リスペリドン液によるアカシジアを疑い、頓服は出来るだけ飲まれないようにアドバイス。

18週後
どうですか?>段々ひどくなる。朝から頓服を飲む。
日中は何していますか?>横になっています。
本人入院希望あり。

病状の全体像把握の為、入院予約とした。

19週後
キツイです。
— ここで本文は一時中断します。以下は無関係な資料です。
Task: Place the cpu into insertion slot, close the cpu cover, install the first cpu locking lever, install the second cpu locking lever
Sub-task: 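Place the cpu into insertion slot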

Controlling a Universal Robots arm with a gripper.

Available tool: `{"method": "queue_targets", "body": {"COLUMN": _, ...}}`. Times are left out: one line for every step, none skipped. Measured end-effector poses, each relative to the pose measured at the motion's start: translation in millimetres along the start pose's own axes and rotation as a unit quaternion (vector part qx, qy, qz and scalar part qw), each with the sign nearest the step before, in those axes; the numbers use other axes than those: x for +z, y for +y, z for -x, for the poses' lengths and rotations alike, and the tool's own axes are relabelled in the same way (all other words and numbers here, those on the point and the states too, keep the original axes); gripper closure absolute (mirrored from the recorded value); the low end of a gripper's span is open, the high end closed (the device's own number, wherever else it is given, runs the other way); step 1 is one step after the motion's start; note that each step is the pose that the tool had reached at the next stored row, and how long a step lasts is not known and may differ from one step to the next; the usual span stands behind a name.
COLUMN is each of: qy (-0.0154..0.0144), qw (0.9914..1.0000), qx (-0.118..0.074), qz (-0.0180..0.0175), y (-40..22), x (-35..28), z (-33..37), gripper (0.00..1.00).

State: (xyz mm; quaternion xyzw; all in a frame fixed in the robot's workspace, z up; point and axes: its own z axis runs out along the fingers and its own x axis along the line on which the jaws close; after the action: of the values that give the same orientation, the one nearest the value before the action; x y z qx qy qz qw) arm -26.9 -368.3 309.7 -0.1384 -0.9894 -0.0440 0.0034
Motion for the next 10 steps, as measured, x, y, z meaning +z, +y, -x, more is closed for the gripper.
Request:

朝から震えがつく。
頓服を飲んでいますか?>あれがないとやれんのです。
頓服の処方を希望される。

【入院】
入院1日目 (当院治療開始21週目)
外来処方を継続し、不安時頓服をリスペリドン液0.5mlからジアゼパム(5mg)1錠に変更した。
リスペリドン液0.5ml頓服は、初回処方以降84回服用していた。

入院2日目
朝訪室
ベッドで横になっておられる。
今、手の「震え」が始まった。

手指振戦 (+) 筋剛直 (–) 歩行スムース 不安様顔貌なし

「震え」は不安により惹起されるのではなく、錐体外路症状としての振戦を見て、不安に駆られている印象であった。
スルピリドによる薬原性錐体外路症状を疑い、スルピリドを中止した。

4日目
「手の震えが何時来るか~と心配している」と訴える。
手の震え=振戦は薬の副作用で、病気ではないので心配する必要はない。
自分の内面を見るのではなく、外界に目を向けて、活動的に過ごされるようにアドバイス。

6日目
ジッとしておれん。
いつがやれん(落ち着かない)?>今がやれん。
散歩時などは集中しているので大丈夫と話される。

離脱性アカシジアを疑い、セルシン10mg筋注を行う。筋注20分後すっかり落ち着いたと話される。

7日目
調子は良い。「震え」はないが、「震え」に備えていると話される。
震え=振戦は薬の副作用であり、全く心配ない。時間経過により、完全に消失すると説明。ジッと出来ない時は対処行動として「歩く事」を勧めておいた。

10日目
助けて下さい。辛いです。それで散歩しています。
ここ3日間は割と落ち着いている方です。

診察時、足踏みが認められる(アカシジア)。

13日目
以後頓服(ジアゼパム)の服用はない。入院後のジアゼパム頓服服用は6回であった。

16日目
「振戦及びアカシジア」は外泊時も病院でもほぼ消失した。
ただ不安感はある。完全に治ってから退院したい。
もう少し不安感が無くなるように薬物調整して欲しい」と訴えられる。
処方
1 セレナール (10mg) 3T 1日3回 毎食後(1回1錠)
2 ブロチゾラム(25mg)  1T
 レメロン(15mg) 1T 1日1回 就床前

20日目
良くなったと思います。けどソワソワがまだ残っています。
ソワソワする時には歩いていますか?>はい。

手指振戦 ±
離脱症状は必ず消失すると強調しておく。

入院32日目
離脱性アカシジア及び不安症状は外泊時も病院でも完全消失し退院に至る。

以後外来でも安定した状態を続けている。

診療のポイント
主に糖尿病治療の医師間の治療方針を廻り発症した不安障害は一週後には改善したが、9週後には再燃した。再燃した不安・焦燥状態の診断・治療に難渋した為、入院治療としたが、病室で詳細に観察するとアカシジア(初期急性、その後離脱性アカシジア)症状であることが明らかになった。治療法としてはジアゼパムの頓服や筋注、対処行動としての歩行運動が有効であり、最終的には離脱症状が消失するまでの時間を必要とした。薬原性錐体外路症状の病因とその特徴(⇒参照27)を熟知した上で、詳細な行動観察により、不安症状とアカシジアを鑑別診断したことが診療のポイントと言えよう。